Task description:
First find the line with "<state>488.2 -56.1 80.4" in the entries below, then set down exactly every line through the line with "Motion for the", that line included.

____

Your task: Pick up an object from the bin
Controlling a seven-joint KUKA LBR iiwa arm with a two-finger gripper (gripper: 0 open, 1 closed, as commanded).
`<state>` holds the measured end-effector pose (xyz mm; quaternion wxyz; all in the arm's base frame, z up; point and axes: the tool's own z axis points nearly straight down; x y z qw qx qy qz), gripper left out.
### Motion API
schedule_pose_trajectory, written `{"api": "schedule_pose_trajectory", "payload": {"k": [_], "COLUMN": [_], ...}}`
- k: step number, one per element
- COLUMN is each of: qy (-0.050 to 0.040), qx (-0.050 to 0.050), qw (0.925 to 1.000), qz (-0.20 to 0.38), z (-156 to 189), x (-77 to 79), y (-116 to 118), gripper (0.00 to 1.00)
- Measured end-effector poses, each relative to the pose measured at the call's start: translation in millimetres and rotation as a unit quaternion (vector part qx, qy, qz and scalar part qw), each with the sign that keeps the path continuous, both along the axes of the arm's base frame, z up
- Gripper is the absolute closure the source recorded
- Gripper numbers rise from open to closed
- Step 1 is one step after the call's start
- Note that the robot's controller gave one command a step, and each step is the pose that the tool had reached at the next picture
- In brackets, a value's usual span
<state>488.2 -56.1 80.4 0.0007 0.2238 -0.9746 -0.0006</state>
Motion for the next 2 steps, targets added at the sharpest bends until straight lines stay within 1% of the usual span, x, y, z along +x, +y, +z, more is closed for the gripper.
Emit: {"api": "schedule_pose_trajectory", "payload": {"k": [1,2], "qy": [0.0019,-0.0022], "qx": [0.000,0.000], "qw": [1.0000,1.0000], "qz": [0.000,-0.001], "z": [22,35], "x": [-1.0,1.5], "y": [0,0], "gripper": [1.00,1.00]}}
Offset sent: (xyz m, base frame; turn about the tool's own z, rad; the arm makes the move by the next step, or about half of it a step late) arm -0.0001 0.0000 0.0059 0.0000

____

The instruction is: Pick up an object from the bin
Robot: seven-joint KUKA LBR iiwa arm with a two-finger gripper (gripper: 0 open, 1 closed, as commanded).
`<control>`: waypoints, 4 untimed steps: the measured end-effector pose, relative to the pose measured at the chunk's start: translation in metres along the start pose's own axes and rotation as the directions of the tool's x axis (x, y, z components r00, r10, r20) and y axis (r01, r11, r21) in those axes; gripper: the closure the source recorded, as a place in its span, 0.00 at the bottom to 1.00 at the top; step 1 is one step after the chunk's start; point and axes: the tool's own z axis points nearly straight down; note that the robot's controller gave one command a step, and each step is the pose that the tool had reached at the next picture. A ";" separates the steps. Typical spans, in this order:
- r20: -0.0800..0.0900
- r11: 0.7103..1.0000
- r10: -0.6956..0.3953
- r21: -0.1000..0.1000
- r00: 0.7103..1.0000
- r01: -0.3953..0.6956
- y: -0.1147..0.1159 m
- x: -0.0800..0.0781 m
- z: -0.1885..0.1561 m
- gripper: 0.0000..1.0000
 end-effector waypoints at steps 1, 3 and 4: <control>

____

Exercise response:
<state>488.2 -56.1 80.4 0.0007 0.2238 -0.9746 -0.0006</state>
Motion for the next 2 steps, targets added at the sharpest bends until straight lines stay within 1% of the usual span, x, y, z along +x, +y, +z, more is closed for the gripper.

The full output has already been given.